Among the selected genotypes for the SS-72/12 (Table 4), the FW trait is worth noting, with 411.6 g higher than the general average (380.9 g). The values of the traits related to quality were also higher than the general average. Only FFIH, NDF, FN showed values below the general average. This result is interesting because the set of selected genotypes presents plants with a lower insertion of the first fruits and has few nodes without fruits and deformed fruits.

According to Santa-Catarina et al. (2020a), associated with the combined selection, direct selection can be used to select genotypes that are potential sources of favorable alleles for specific traits.
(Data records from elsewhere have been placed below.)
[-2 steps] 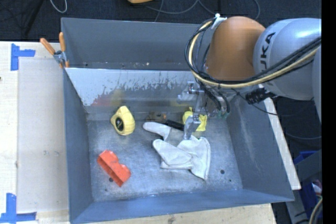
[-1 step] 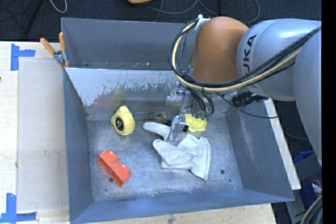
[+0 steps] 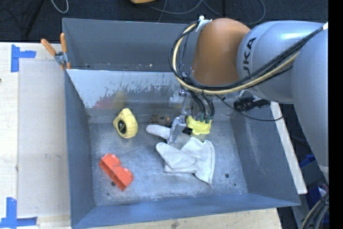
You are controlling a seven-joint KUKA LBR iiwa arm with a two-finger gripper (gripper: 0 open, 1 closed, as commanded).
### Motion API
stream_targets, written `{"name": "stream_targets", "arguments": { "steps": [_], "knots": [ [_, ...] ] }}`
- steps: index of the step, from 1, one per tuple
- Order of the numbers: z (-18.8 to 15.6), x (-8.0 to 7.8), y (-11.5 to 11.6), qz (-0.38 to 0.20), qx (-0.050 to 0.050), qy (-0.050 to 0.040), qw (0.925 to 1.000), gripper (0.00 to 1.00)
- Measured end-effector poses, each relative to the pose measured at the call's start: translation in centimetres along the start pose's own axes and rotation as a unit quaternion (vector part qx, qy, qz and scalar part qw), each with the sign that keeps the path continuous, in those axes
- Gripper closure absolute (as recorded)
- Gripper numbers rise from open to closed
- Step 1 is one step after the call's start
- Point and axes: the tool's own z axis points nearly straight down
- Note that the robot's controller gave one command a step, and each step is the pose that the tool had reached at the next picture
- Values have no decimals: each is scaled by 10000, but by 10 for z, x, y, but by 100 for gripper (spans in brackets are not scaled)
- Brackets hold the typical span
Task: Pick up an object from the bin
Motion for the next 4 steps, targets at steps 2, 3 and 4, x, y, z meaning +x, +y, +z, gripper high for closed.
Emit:
{"name": "stream_targets", "arguments": {
  "steps": [2,3,4],
  "knots": [
    [70,10,2,884,-26,-31,9961,100],
    [70,10,2,883,-26,-31,9961,100],
    [68,10,2,881,-22,-24,9961,100]
  ]
}}
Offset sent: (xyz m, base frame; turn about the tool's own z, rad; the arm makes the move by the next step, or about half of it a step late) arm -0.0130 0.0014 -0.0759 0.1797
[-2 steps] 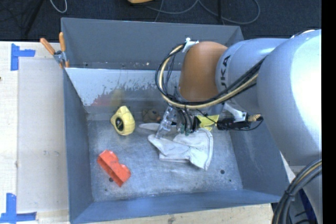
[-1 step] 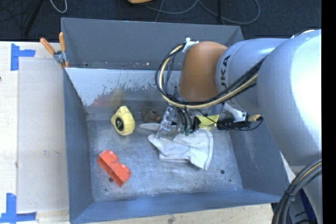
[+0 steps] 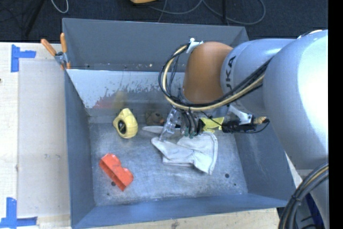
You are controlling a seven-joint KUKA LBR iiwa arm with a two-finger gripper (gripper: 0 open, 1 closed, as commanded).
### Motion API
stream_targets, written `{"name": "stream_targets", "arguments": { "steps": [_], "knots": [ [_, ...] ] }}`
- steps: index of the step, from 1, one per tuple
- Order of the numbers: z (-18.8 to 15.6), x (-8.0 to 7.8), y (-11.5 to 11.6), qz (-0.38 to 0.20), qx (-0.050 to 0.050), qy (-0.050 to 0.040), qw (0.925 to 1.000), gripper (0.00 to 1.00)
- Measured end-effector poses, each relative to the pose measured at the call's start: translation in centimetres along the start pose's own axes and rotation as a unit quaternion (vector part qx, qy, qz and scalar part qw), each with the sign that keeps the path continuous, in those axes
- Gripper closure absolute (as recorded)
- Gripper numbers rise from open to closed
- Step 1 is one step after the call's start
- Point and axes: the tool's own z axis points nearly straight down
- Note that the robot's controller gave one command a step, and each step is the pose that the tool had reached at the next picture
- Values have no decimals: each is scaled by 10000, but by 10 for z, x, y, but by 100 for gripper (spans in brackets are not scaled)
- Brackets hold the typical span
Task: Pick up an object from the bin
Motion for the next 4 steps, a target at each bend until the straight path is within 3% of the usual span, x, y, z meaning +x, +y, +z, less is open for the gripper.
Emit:
{"name": "stream_targets", "arguments": {
  "steps": [2,4],
  "knots": [
    [-21,3,-2,-4,39,62,10000,100],
    [-59,1,-1,-9,26,29,10000,100]
  ]
}}
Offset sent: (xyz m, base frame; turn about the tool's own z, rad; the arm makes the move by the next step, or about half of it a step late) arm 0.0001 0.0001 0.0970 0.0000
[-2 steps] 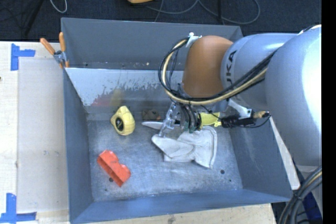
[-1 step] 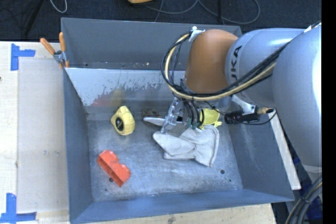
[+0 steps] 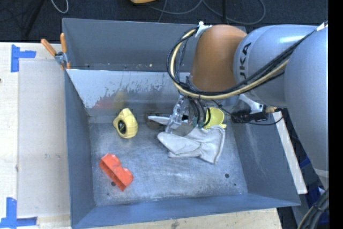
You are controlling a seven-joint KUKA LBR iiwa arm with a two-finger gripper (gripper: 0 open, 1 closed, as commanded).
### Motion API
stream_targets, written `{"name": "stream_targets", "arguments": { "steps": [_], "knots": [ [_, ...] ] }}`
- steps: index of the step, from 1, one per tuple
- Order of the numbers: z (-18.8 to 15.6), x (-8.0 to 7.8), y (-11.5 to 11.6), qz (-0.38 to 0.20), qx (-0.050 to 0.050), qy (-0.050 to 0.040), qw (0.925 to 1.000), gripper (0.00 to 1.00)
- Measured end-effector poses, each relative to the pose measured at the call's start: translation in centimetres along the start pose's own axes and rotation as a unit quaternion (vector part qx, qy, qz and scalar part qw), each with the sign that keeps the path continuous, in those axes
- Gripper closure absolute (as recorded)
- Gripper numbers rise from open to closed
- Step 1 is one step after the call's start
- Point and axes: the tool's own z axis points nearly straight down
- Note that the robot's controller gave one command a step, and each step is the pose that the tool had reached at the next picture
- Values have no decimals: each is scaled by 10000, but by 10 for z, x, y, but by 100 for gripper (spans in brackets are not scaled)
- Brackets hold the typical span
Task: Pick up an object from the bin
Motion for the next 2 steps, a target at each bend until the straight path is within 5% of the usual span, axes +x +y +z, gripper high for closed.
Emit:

In this sense, the direct selection of this study, based on the FW, allowed us to maintain eight genotypes in the lines (two genotypes per parent).

Considering the simultaneous selection objective, we found that the CSI (using standardized phenotypic means) was consistent in identifying possible genotypes to form the progeny test. This finding shows the advantage of standardizing observations in the evaluation and selection of superior genotypes. Thus, it is evident that this strategy can allow greater precision in the selection process, thus increasing the chances of success of the breeding programs (Ramos et al. 2014). By associating CSI and SD, 80 genotypes were selected (20 Sekati, 20 JS-12-P smaller fruits, 20 JS-12-G larger fruits, and 20 SS-72/12) to compose the next work stage, which is the evaluation of the 80 progenies in a competition trial.

Given the results, we can show that the maintenance of agronomic traits in hybrid cultivars is extremely important in using pure lines as parents in hybridization tests since allelic variations in loci genes of agronomic importance in parents can change the standard of developed hybrids over time. In this sense, some actions are essential to guarantee the high level of allelic fixation of the parent lines and, consequently, the genetic purity of the hybrid seeds: care in the crossing procedures to avoid contamination; monitoring the inbreeding of parent lines and, if necessary, purifying them from time to time, to avoid such segregation. Ingale and Waghmode (2005) worked with the purification of Sahdyari rice hybrid parental lines and also reported that lack of purity in parental lines and improper isolation conditions in seed production result in poor hybrid seed quality.

It is expected that with the selected genotypes and the continuity of the work, we will be able to achieve purified lines, contributing to the maintenance of the commercial standard of the developed hybrids. This process aims to obtain the ‘UC10' hybrid with a maximum of 2.0 kg fruits and the hybrid 'Calimosa' with fruits from 1.2 to 1.4 kg and more yielding.

Conclusions

There is a possibility to improve a developed hybrid through the purification of parental lines since there is segregation in the JS-12-P, JS12-G, Sekati and SS-72/12 parents that can be explored in the papaya breeding program to obtain 'UC10' and 'Calimosa' hybrids with different fruit weight so that they meet the needs of the markets.